The defendant’s initial approach was to attack the police recovery of the gun and ammunition by motion on the theory that the police had no probable cause for the stop and search. A magistrate judge issued a finding recommending the District Court find there was “reasonable suspicion” for the stop & search. Before that could be effectuated, the Defendant executed a plea agreement, part of which stipulated to the commerce element (the bullets having been manufactured in Russia and brought to the U.S. in foreign commerce). The guilty plea was withdrawn when the defendant alleged he entered into the plea on the mistaken belief that any federal sentence would have to run concurrent with one he was serving for his parole violation.

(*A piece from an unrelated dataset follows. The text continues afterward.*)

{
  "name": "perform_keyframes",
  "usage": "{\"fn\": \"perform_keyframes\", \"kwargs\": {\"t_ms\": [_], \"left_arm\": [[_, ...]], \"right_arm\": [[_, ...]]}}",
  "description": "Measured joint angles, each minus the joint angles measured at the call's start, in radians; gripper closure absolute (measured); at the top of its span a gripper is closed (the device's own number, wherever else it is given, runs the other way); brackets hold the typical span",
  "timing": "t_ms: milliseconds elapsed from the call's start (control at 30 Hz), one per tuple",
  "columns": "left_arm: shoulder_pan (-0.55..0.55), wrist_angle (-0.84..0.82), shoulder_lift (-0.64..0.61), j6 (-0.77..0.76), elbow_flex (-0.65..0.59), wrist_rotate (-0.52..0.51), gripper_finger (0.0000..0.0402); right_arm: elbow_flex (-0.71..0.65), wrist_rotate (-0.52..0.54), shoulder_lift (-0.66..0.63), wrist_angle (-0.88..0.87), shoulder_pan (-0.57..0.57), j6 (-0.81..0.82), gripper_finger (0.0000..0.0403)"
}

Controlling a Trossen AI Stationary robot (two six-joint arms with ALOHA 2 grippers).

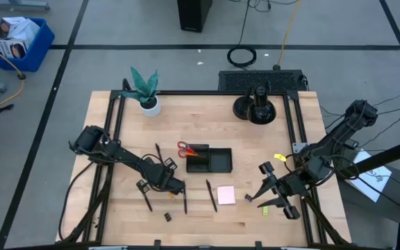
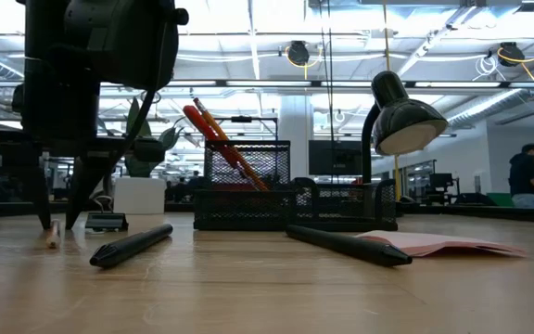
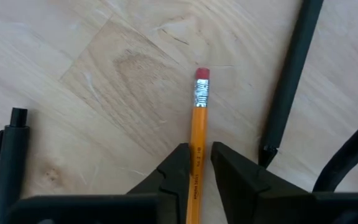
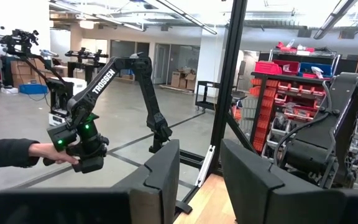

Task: Pick and place office supplies into organizer
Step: Put the orange pencil into the desk organizer

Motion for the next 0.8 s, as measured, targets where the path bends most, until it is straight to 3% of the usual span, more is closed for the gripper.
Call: {"fn": "perform_keyframes", "kwargs": {"t_ms": [433, 800], "left_arm": [[0.0, 0.003, 0.0, 0.008, 0.0, -0.004, 0.0372], [-0.001, 0.002, 0.0, 0.007, 0.0, -0.003, 0.0375]], "right_arm": [[0.0, 0.0, 0.0, 0.0, 0.0, 0.0, 0.0291], [0.0, 0.0, 0.0, 0.0, 0.0, 0.0, 0.0291]]}}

Although Mixon could legally possess the firearm because it is exempted under the Act as an antique firearm, he was charged with unlawful possession of “ammunition.”
Arguments & Appellate Court Decision:
The ammunition loaded in the gun were Russian-made 9mmWolf cartridges, and the prosecution alleged they were designed for use in any firearm.

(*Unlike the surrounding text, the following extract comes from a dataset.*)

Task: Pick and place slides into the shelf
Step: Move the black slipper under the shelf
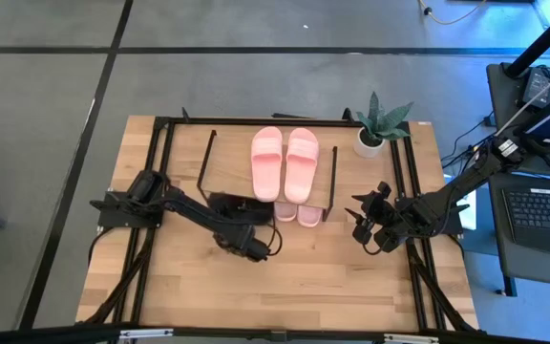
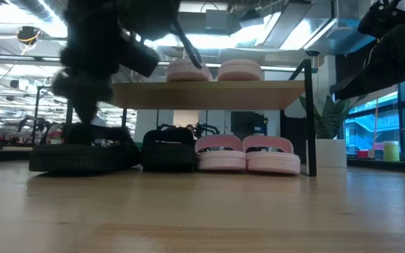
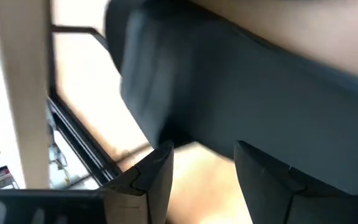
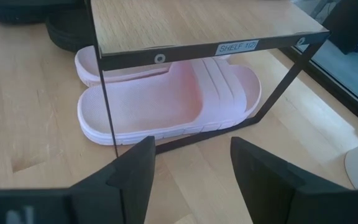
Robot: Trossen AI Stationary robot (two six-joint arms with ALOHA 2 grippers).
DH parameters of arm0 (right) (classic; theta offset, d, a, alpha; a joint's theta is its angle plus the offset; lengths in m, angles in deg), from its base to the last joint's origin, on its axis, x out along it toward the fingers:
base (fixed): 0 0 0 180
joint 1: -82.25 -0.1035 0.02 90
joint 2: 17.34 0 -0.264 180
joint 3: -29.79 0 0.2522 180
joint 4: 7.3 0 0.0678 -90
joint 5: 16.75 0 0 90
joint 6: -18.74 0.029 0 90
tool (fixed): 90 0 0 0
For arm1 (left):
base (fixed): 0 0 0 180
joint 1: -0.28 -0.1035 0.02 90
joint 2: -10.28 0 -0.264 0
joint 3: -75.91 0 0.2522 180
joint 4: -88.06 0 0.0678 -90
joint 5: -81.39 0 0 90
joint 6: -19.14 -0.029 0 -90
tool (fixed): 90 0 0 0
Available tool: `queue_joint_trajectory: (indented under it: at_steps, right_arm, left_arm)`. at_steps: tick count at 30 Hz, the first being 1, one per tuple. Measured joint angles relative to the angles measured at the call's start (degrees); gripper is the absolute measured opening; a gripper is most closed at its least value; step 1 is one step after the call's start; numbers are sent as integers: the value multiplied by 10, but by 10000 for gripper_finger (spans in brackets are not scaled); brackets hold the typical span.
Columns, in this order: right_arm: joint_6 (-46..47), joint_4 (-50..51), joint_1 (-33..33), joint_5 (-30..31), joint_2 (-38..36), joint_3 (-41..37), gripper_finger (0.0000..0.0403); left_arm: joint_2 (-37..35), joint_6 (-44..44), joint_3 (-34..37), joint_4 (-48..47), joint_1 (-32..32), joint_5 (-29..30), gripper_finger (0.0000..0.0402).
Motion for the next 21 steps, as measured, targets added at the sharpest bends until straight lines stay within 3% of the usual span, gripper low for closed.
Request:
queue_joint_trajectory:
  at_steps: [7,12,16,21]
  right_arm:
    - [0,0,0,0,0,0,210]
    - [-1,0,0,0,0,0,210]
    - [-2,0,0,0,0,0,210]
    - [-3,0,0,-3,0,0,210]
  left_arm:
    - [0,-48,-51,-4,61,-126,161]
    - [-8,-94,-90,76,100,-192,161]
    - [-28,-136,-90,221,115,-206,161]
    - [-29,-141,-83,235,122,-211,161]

The defendant argued that his 1898 .38 caliber revolver is not a “firearm” within the meaning of the Act, and, therefore,” because ammunition is prohibited only if it is designed for a firearm, bullets designed for an antique are not prohibited for felons to possess.” On that issue the Court had this to say:
“If these bullets had been designed exclusively for use in the Hopkins & Allen revolver, they would not be ‘ammunition’ because by definition this antique revolver is not a ‘ firearm.’ On the other hand, if the bullets were designed for use, not just in this antique revolver, but in other guns manufactured after 1898, then it would appear, given the literal language of the definition, that they are ‘ammunition’ because they would be designed for any firearm.”
Defendant had an additional argument, that is—“the only logical construction of the statute is that bullets loaded in an antique firearm—whether or not they are usable in a gun that’s not an antique—are not ’ammunition’ as that term is used in the Gun Control Act.” The Court’s response to that argument:
“What was not disputed before trial is that Mixon had a .38-caliber firearm loaded with 9mm rounds. But it’s the design of the bullets, not the location, that matters, There was no agreement—indeed no effort by Mixon to suggest—that these bullets were ‘designed’ for use in this gun. It is true that the bullets were in the cylinder, but that simple fact hardly establishes as a matter of law that they were designed for, and could be safely used , in this weapon.
“ . . . More importantly, though, Mixon did not even stipulate that the 38-caliber handgun was an ‘antique firearm’ or that it was manufactured in 1898 or before. Thus, as far as the trial evidence shows, Mixon was caught with both a gun and bullets that he could not lawfully possess as a felon.” Affirmed.